INSTRUCTIONS TO FOLLOW: Return the listing below exactly. Leave its pictures out.

INFORMATION PROVIDED:
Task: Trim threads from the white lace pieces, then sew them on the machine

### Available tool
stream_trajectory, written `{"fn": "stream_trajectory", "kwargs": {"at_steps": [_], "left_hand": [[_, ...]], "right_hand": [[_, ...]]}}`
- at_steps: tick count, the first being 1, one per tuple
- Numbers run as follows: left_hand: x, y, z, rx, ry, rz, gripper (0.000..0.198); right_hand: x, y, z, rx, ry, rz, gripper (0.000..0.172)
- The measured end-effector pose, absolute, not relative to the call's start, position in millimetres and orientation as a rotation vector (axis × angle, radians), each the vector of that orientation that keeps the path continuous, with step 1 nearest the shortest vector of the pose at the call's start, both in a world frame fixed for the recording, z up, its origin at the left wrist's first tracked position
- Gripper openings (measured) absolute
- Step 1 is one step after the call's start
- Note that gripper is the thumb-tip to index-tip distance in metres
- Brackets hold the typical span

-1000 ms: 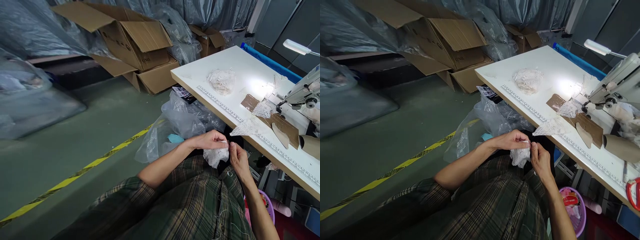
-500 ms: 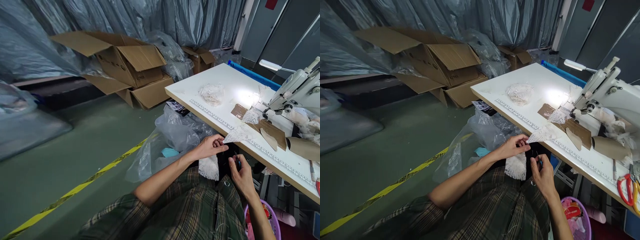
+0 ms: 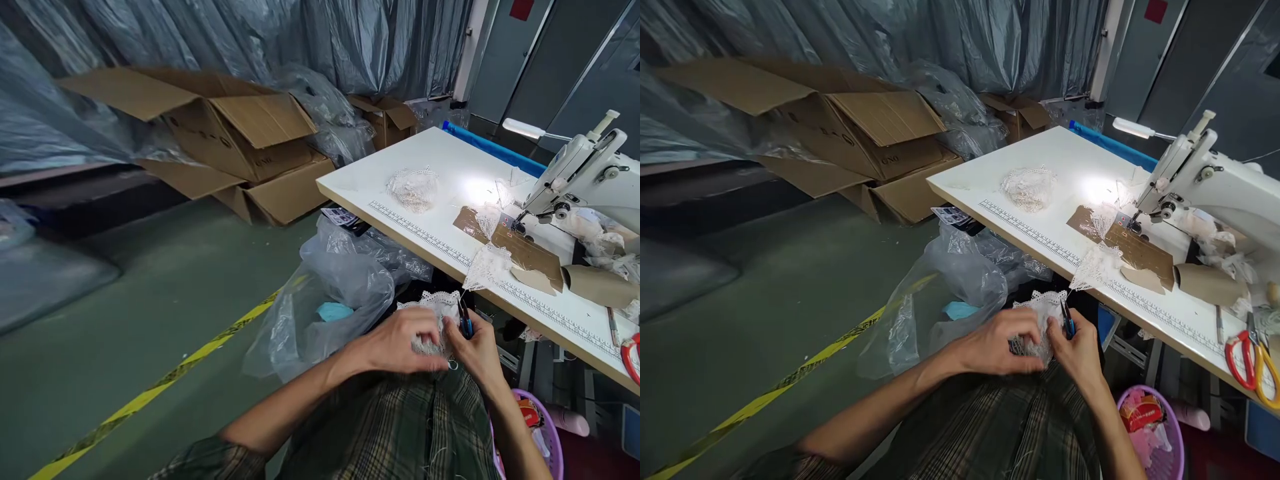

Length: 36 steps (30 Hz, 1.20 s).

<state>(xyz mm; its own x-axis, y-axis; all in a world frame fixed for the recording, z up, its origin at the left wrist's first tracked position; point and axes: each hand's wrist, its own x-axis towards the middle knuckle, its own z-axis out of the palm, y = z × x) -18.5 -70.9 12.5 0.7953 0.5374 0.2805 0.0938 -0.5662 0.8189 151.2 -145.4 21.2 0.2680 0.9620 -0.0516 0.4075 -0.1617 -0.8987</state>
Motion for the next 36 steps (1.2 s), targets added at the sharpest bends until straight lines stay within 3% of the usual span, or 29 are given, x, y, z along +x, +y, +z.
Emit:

SOLUTION FOR THIS EXERCISE:
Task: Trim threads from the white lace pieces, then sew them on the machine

### Available tool
stream_trajectory, written `{"fn": "stream_trajectory", "kwargs": {"at_steps": [_], "left_hand": [[_, ...]], "right_hand": [[_, ...]]}}`
- at_steps: tick count, the first being 1, one per tuple
- Numbers run as follows: left_hand: x, y, z, rx, ry, rz, gripper (0.000..0.198); right_hand: x, y, z, rx, ry, rz, gripper (0.000..0.172)
- The measured end-effector pose, absolute, not relative to the call's start, position in millimetres and orientation as a rotation vector (axis × angle, radians), each the vector of that orientation that keeps the path continuous, with step 1 nearest the shortest vector of the pose at the call's start, both in a world frame fixed for the recording, z up, its origin at the left wrist's first tracked position
- Gripper openings (measured) absolute
- Step 1 is one step after the call's start
- Note that gripper is the thumb-tip to index-tip distance in metres
- Brackets hold the typical span

-1000 ms: 
-500 ms: 
+0 ms: 

Length: 36 steps (30 Hz, 1.20 s).

<state>(xyz mm; its own x-axis, y-axis; all in a world frame fixed for the recording, z up, its origin at the left wrist's first tracked position; point and axes: each hand's wrist, its own x-axis towards the middle knuckle, its own z-axis out of the palm, y = z × x) -18.5 -70.9 12.5 0.7953 0.5374 0.2805 0.0938 -0.5662 0.8189 151.2 -145.4 21.2 0.2680 0.9620 -0.0516 0.4075 -0.1617 -0.8987</state>
Motion for the next 36 steps (1.2 s), targets added at the sharpest bends until straight lines stay within 3% of the usual span, or 29 are given, x, y, z along +x, +y, +z.
Emit:

This concludes the answer to the exercise.